1Cor. 3 is not speaking of a particular judgment at one's death

Says you. It sure is judgment and it sure is particular. Some question remains when the testing itself is occurring.

nor of a necessary purgation of character defects

The purgation is of defective work done in good faith: stubble laid on the foundation of Christ.

Rather, contextually it is the judgment seat of Christ in which believers are rewarded according to how they built the church, and final salvation is also realized even by those who lost what they should have kept, which was not character defects, but works which reflected such.

How is it “rather”? You are describing the particular judgment and the purgatorial passage that sometime follows correctly.

there is a final judgment, in which God “will render to each man according to his works, and according to his acceptance or refusal of grace

Yes, the rewards are given at the Final Judgment, however our focus is the test by fire in 1 Cor which precedes it (one cannot make manifest something that has not occurred yet).

and assurance that a decree is infallible is not based on the strength of the weight of evidence and arguments behind her decrees

True and false. The Church does not have an illogical faith, so the dogmas of the Church are all consistent between themselves, with earlier beliefs and with the scripture. However, the Church does not prove her dogmas from scripture as that would be a fallacious circular reasoning. The Church reveals the dogmas as she herself discovers them in the nascent form in the original deposit of faith.

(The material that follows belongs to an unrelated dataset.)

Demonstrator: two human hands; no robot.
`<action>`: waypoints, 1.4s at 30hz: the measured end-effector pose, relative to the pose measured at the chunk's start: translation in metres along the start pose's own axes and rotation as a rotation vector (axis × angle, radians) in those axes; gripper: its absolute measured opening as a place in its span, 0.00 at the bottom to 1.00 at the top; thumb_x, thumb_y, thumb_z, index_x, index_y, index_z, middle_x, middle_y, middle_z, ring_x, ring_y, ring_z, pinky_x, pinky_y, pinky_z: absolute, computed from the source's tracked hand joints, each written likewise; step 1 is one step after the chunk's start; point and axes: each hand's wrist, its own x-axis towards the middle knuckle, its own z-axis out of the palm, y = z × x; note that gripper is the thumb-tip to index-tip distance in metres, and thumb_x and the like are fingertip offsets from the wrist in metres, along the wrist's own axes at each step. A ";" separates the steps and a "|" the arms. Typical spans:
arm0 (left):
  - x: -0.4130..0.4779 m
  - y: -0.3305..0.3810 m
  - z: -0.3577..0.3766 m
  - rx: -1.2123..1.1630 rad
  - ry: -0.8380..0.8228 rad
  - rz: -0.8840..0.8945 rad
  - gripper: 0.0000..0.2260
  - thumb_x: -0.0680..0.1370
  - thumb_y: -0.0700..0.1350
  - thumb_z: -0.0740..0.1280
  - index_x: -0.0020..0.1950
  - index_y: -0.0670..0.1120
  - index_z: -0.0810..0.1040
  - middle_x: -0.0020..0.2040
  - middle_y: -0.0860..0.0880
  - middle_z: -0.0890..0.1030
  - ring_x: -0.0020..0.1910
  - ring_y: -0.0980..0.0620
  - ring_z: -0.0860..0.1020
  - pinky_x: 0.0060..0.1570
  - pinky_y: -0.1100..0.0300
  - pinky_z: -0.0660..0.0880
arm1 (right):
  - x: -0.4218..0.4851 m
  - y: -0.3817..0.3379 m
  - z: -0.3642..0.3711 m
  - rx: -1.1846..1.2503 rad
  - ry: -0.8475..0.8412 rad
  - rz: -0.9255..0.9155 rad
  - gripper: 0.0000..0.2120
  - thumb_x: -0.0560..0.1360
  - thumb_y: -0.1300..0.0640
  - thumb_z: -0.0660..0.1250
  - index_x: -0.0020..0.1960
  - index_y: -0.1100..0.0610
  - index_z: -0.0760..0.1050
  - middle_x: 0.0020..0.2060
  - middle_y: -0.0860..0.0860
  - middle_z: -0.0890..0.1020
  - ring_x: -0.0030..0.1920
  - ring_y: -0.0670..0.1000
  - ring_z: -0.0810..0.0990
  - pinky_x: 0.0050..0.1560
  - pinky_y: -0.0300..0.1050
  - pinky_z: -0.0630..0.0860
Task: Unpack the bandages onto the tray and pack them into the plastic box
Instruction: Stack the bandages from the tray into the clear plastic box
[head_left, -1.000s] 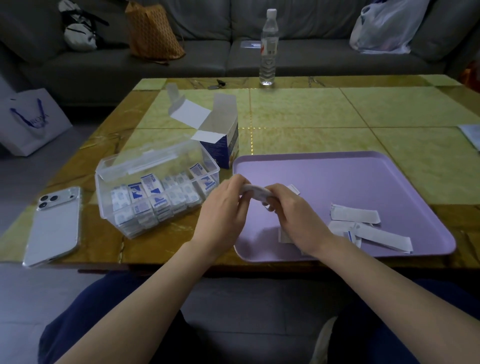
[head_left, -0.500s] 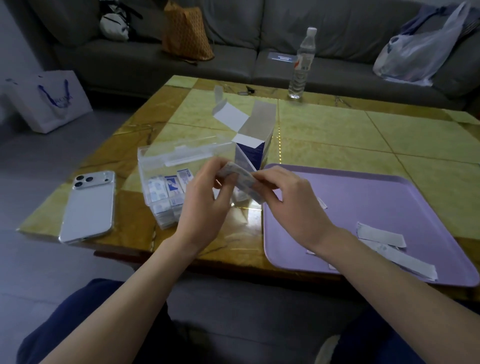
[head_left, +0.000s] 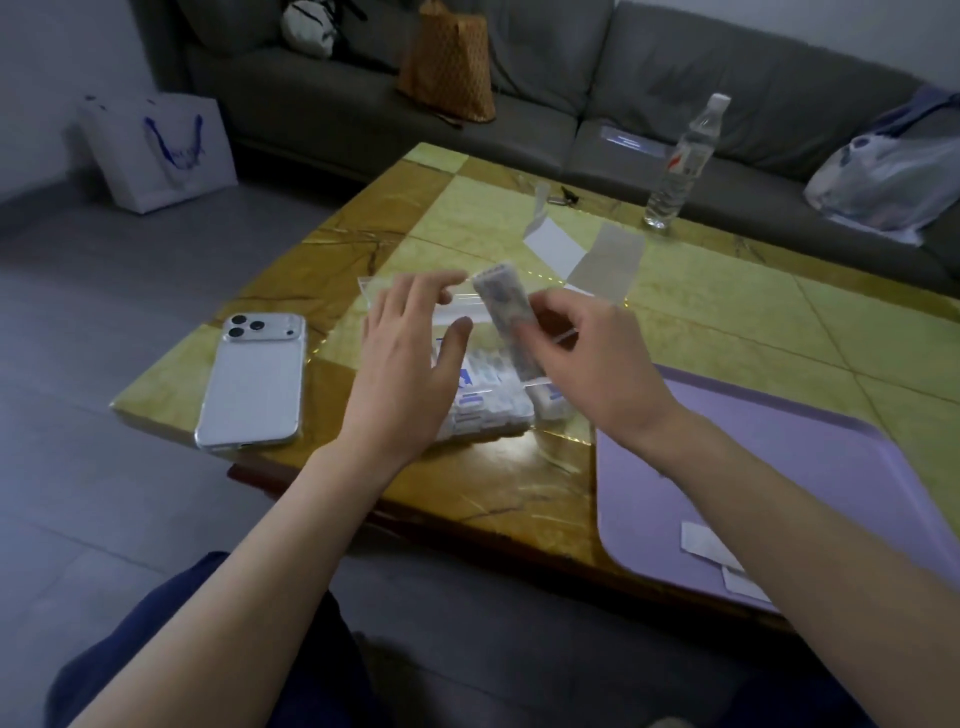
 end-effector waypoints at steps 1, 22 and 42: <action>0.000 -0.004 -0.001 0.064 -0.008 -0.052 0.15 0.78 0.41 0.62 0.64 0.47 0.70 0.54 0.52 0.70 0.55 0.53 0.68 0.57 0.61 0.61 | 0.007 0.004 -0.002 -0.027 0.014 0.033 0.09 0.76 0.54 0.66 0.44 0.59 0.79 0.33 0.50 0.80 0.34 0.50 0.76 0.38 0.43 0.73; -0.012 -0.036 -0.010 0.210 -0.181 -0.341 0.20 0.81 0.44 0.57 0.72 0.47 0.61 0.68 0.46 0.64 0.67 0.48 0.61 0.64 0.54 0.60 | 0.063 0.040 0.051 -0.358 -0.596 0.562 0.19 0.75 0.58 0.67 0.28 0.57 0.64 0.26 0.52 0.67 0.27 0.48 0.64 0.31 0.40 0.62; -0.013 -0.033 -0.007 0.197 -0.174 -0.348 0.19 0.81 0.44 0.57 0.71 0.47 0.60 0.67 0.46 0.63 0.67 0.49 0.62 0.64 0.55 0.61 | 0.062 0.030 0.053 -0.433 -0.545 0.467 0.12 0.78 0.63 0.60 0.56 0.66 0.78 0.51 0.60 0.82 0.50 0.57 0.82 0.54 0.51 0.78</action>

accepted decrees can lack debt and precision, as is substantially the case regarding purgatory and 1Cor. 3, and are still subject to some interpretation

Yes. No one argued differently. What we know dogmatically is really very little: there is a process of purgation through which some souls go through on their way to heaven. The Western Church has more elaborate set of pieties and practices regarding the purgatory than the sister Churches in the East.

that this refers to all is confirmed…

Thank you. That is what I have been arguing: that the special context of the “church builders” – even if one thinks it persists to the “every man” passage, -- still cannot apply in its entirety only to clergy.

In addition, the last days (plural) is the period of the church age…

That is interesting but I don’t see how it relates to the issue of Purgatory. Your discourse there seems at first reading tainted with the highly speculative Protestant beliefs, whereas the Church avoids such speculation, especially as regards “two resurrections”.

The relevant catechisms do not teach this, but they teach the contrary:

How is it contrary? Canon 1030 says “All who die in God's grace and friendship, but still imperfectly purified, are indeed assured of their eternal salvation; but after death they undergo purification”, thus separating those who are “still imperfectly purified” and the rest.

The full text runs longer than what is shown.